* **Task goal**
Please retype the data below line for line and leave out every picture.

* **Data shown**
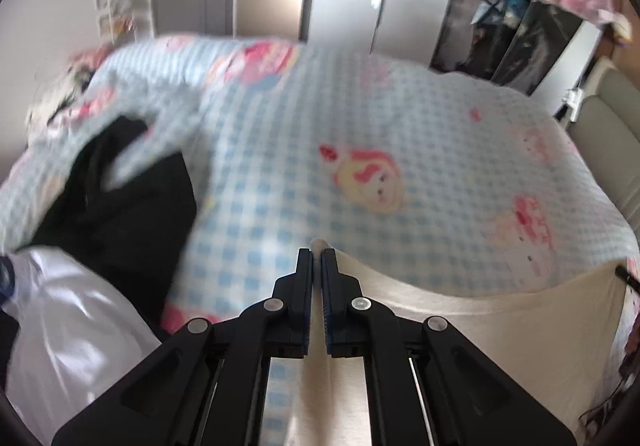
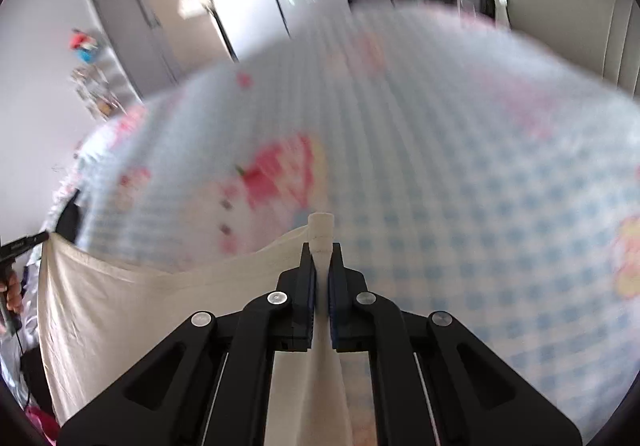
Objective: Fold clothes
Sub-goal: 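Lift the cream shirt edge with both grippers and fold it over the body, then open both grippers and release the folded cream shirt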
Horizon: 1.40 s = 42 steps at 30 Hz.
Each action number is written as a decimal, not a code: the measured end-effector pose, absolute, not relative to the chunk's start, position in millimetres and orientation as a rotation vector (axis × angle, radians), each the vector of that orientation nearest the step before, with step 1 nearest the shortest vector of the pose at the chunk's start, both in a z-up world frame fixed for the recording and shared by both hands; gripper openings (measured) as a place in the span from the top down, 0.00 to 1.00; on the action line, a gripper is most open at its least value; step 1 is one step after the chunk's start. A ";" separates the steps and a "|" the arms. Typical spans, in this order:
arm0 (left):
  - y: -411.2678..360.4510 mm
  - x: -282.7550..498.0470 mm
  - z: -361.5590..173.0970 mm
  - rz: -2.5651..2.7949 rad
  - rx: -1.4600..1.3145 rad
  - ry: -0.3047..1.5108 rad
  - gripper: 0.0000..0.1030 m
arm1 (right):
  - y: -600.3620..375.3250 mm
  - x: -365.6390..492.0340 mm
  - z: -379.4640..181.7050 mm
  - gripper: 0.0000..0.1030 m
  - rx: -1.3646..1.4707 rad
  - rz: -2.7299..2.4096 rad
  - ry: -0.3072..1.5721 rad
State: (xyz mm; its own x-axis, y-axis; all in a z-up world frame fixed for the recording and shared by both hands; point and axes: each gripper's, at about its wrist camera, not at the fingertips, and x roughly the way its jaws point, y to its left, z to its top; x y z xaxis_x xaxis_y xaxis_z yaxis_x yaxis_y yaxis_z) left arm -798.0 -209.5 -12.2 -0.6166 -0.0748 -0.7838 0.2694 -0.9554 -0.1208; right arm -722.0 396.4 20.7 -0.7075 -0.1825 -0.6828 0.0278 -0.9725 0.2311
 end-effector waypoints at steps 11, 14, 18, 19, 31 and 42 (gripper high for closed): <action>-232.5 -852.0 -140.3 -2.203 1.649 0.291 0.94 | 408.0 -780.2 -104.6 0.88 1.702 -2.736 -0.246; -223.5 -853.4 -127.6 -2.218 1.646 0.228 0.91 | 413.2 -784.8 -104.4 0.82 1.728 -2.718 -0.318; -199.6 -833.2 -90.2 -2.325 1.534 0.144 0.64 | 436.4 -769.0 -69.3 0.57 1.644 -2.691 -0.477; -191.2 -825.9 -80.5 -2.351 1.503 0.133 0.64 | 441.4 -762.1 -58.9 0.55 1.608 -2.696 -0.517; 68.1 -700.1 -55.7 -2.856 2.017 0.110 0.64 | 405.9 -594.5 -34.2 0.53 1.807 -2.483 -0.514; 67.8 -637.0 -88.8 -2.573 1.996 0.138 0.64 | 366.0 -498.7 -63.4 0.55 1.966 -2.497 -0.399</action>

* **Result**
Objective: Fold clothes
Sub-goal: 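Lift the cream shirt edge with both grippers and fold it over the body, then open both grippers and release the folded cream shirt
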Horizon: 1.40 s = 42 steps at 30 Hz.
Each action number is written as a decimal, not a code: the measured end-effector pose, absolute, not relative to the chunk's start, position in millimetres and orientation as a rotation vector (axis × angle, radians), each the vector of that orientation nearest the step before, with step 1 nearest the shortest vector of the pose at the chunk's start, both in a z-up world frame fixed for the recording and shared by both hands; gripper openings (measured) as a place in the span from the top down, 0.00 to 1.00; on the action line, a gripper is most open at its least value; step 1 is one step after the chunk's start. A ";" separates the steps and a "|" the arms. Typical spans, in this order:
arm0 (left):
  - y: -411.2678..360.4510 mm
  - x: -282.7550..498.0470 mm
  - z: -361.5590..173.0970 mm
  - rz: -2.5651..2.7949 rad
  - rx: -1.4600..1.3145 rad
  - ry: -0.3047..1.5108 rad
  - gripper: 0.0000..0.1030 m
arm1 (right):
  - y: -600.3620..375.3250 mm
  - x: -365.6390..492.0340 mm
  - z: -379.4640..181.7050 mm
  - gripper: 0.0000..0.1030 m
  - rx: -1.3646..1.4707 rad
  - rz: -2.7299..2.4096 rad
  - ry: -0.3072..1.5721 rad
State: (xyz mm; its own x-axis, y-axis; all in a z-up world frame fixed for the recording and shared by both hands; point and axes: each gripper's, at about its wrist camera, not at the fingertips, and x roughly the way its jaws point, y to its left, z to its top; x y z xaxis_x xaxis_y xaxis_z yaxis_x yaxis_y yaxis_z) left arm -798.0 -209.5 -12.2 -0.6166 -0.0748 -0.7838 0.2694 -0.9554 -0.1208; right arm -722.0 396.4 20.7 -0.7075 -0.1825 -0.6828 0.0278 -0.9725 0.2311
 end-effector waypoints at steps 11, 14, 18, 19, 31 and 42 (gripper high for closed): <action>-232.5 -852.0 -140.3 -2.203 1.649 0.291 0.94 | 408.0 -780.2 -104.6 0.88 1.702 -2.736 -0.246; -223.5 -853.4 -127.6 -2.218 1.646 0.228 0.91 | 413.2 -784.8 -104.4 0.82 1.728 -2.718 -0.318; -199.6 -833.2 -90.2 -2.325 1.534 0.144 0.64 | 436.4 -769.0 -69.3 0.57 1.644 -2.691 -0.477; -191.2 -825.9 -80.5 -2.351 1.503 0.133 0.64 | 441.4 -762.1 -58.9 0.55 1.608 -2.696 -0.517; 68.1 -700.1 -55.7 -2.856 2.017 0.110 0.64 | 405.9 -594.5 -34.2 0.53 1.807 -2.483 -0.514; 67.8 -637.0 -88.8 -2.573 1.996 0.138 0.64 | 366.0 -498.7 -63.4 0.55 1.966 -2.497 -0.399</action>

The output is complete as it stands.